What is being asked: Starting at the line that contains "Would you kindly pick out the black metal", return every line down to the end of the records below, exactly as written.

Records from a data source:
• • • • •
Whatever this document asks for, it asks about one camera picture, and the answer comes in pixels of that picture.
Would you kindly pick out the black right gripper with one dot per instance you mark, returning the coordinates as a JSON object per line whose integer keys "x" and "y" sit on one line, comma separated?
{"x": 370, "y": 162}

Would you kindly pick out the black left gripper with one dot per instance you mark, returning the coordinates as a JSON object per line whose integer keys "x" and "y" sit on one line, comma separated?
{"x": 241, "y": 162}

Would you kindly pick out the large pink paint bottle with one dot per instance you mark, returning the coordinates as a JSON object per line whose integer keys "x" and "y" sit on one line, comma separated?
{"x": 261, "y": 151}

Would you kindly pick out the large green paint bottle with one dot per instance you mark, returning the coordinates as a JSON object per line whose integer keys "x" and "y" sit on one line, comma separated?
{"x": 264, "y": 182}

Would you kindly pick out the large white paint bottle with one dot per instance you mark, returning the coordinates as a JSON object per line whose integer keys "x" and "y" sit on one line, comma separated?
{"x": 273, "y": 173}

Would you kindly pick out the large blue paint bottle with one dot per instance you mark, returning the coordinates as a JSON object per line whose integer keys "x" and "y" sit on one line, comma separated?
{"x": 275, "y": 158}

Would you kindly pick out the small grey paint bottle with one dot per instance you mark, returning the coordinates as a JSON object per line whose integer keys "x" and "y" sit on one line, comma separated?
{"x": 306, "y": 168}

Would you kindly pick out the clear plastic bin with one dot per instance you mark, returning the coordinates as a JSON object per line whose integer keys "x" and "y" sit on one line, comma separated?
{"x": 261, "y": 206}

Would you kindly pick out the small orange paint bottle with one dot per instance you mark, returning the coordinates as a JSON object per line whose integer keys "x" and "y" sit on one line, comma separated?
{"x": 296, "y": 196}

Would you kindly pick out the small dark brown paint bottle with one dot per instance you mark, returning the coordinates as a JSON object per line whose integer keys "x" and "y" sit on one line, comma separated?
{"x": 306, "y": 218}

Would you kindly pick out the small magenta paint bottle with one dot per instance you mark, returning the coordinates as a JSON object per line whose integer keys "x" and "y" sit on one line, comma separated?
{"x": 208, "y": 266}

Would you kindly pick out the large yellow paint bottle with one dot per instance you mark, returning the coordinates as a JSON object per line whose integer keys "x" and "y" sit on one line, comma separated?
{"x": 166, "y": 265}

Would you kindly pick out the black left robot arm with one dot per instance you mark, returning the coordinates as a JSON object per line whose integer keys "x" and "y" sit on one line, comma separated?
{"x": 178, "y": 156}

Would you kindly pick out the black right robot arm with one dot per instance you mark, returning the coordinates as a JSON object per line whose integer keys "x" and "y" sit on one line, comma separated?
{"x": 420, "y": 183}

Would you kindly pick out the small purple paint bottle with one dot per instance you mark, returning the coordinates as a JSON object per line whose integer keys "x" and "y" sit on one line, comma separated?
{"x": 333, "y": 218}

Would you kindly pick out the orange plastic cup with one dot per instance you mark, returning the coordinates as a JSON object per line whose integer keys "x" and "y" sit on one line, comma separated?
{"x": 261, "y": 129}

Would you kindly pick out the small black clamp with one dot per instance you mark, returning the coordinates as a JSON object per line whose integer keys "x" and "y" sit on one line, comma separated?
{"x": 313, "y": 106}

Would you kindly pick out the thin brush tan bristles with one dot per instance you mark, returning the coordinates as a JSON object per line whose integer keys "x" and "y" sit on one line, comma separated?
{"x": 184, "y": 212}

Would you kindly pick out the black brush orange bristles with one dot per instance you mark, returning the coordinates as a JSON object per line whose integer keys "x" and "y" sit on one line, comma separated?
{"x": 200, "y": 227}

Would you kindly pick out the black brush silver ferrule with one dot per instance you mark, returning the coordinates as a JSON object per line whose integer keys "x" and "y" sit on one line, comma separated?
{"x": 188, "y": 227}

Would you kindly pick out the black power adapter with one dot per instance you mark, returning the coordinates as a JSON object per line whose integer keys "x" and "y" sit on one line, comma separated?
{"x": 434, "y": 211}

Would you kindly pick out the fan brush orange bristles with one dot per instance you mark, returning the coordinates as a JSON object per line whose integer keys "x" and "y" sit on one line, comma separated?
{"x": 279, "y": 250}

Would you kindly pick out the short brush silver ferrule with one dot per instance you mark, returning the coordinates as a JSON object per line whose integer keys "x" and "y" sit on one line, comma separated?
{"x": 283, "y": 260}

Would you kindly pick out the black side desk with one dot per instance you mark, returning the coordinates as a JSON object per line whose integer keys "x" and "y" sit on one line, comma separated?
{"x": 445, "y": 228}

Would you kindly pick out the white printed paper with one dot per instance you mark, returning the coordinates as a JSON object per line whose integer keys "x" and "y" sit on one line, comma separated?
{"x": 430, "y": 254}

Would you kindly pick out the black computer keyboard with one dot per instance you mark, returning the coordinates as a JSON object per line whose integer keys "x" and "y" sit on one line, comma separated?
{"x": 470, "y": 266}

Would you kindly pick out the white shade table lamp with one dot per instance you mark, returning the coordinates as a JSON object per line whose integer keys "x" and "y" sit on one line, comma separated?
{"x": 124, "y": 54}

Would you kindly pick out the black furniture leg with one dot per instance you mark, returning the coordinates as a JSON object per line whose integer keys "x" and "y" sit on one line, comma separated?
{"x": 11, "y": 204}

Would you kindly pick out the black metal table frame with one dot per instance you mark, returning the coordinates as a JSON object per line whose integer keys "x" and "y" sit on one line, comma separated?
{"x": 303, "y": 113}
• • • • •
Answer section:
Would you kindly pick out the black metal table frame with one dot per instance you mark, returning the coordinates as a JSON object per line whose integer keys "x" and "y" sit on one line, comma separated?
{"x": 303, "y": 113}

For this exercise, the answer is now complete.